◆ What is needed:
The data must be written out once more, precisely as given.

BEGIN

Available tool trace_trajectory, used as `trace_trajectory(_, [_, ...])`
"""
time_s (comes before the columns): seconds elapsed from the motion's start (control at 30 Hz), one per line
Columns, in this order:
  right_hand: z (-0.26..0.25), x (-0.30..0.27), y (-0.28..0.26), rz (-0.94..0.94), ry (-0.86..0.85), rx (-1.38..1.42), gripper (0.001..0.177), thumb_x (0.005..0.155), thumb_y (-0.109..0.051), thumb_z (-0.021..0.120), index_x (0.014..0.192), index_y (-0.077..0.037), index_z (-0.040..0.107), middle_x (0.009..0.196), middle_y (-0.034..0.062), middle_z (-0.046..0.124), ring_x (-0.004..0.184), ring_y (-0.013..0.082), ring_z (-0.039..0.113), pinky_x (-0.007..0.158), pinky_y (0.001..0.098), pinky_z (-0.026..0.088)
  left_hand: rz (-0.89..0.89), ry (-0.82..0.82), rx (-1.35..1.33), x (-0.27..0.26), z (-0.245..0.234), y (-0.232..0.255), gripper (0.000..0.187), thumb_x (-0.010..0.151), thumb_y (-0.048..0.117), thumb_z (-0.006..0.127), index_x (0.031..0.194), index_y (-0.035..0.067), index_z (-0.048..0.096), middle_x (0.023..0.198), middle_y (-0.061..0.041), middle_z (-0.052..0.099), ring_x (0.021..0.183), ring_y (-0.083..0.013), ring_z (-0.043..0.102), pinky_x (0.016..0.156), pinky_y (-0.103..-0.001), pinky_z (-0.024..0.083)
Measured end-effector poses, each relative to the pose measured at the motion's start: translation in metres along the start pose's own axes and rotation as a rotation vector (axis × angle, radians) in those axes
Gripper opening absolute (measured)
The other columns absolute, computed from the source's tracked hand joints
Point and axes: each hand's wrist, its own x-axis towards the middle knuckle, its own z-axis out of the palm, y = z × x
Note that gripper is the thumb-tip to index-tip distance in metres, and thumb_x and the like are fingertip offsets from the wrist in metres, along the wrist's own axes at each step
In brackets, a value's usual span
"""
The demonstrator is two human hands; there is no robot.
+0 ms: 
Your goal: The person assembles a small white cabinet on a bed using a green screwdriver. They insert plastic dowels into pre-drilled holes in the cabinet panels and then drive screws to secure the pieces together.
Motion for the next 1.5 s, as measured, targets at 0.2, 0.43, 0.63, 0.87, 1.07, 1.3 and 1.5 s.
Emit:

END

◆ Expected answer:
Available tool trace_trajectory, used as `trace_trajectory(_, [_, ...])`
"""
time_s (comes before the columns): seconds elapsed from the motion's start (control at 30 Hz), one per line
Columns, in this order:
  right_hand: z (-0.26..0.25), x (-0.30..0.27), y (-0.28..0.26), rz (-0.94..0.94), ry (-0.86..0.85), rx (-1.38..1.42), gripper (0.001..0.177), thumb_x (0.005..0.155), thumb_y (-0.109..0.051), thumb_z (-0.021..0.120), index_x (0.014..0.192), index_y (-0.077..0.037), index_z (-0.040..0.107), middle_x (0.009..0.196), middle_y (-0.034..0.062), middle_z (-0.046..0.124), ring_x (-0.004..0.184), ring_y (-0.013..0.082), ring_z (-0.039..0.113), pinky_x (-0.007..0.158), pinky_y (0.001..0.098), pinky_z (-0.026..0.088)
  left_hand: rz (-0.89..0.89), ry (-0.82..0.82), rx (-1.35..1.33), x (-0.27..0.26), z (-0.245..0.234), y (-0.232..0.255), gripper (0.000..0.187), thumb_x (-0.010..0.151), thumb_y (-0.048..0.117), thumb_z (-0.006..0.127), index_x (0.031..0.194), index_y (-0.035..0.067), index_z (-0.048..0.096), middle_x (0.023..0.198), middle_y (-0.061..0.041), middle_z (-0.052..0.099), ring_x (0.021..0.183), ring_y (-0.083..0.013), ring_z (-0.043..0.102), pinky_x (0.016..0.156), pinky_y (-0.103..-0.001), pinky_z (-0.024..0.083)
Measured end-effector poses, each relative to the pose measured at the motion's start: translation in metres along the start pose's own axes and rotation as a rotation vector (axis × angle, radians) in those axes
Gripper opening absolute (measured)
The other columns absolute, computed from the source's tracked hand joints
Point and axes: each hand's wrist, its own x-axis towards the middle knuckle, its own z-axis out of the palm, y = z × x
Note that gripper is the thumb-tip to index-tip distance in metres, and thumb_x and the like are fingertip offsets from the wrist in metres, along the wrist's own axes at each step
In brackets, a value's usual span
"""
The demonstrator is two human hands; there is no robot.
+0 ms: 
Your goal: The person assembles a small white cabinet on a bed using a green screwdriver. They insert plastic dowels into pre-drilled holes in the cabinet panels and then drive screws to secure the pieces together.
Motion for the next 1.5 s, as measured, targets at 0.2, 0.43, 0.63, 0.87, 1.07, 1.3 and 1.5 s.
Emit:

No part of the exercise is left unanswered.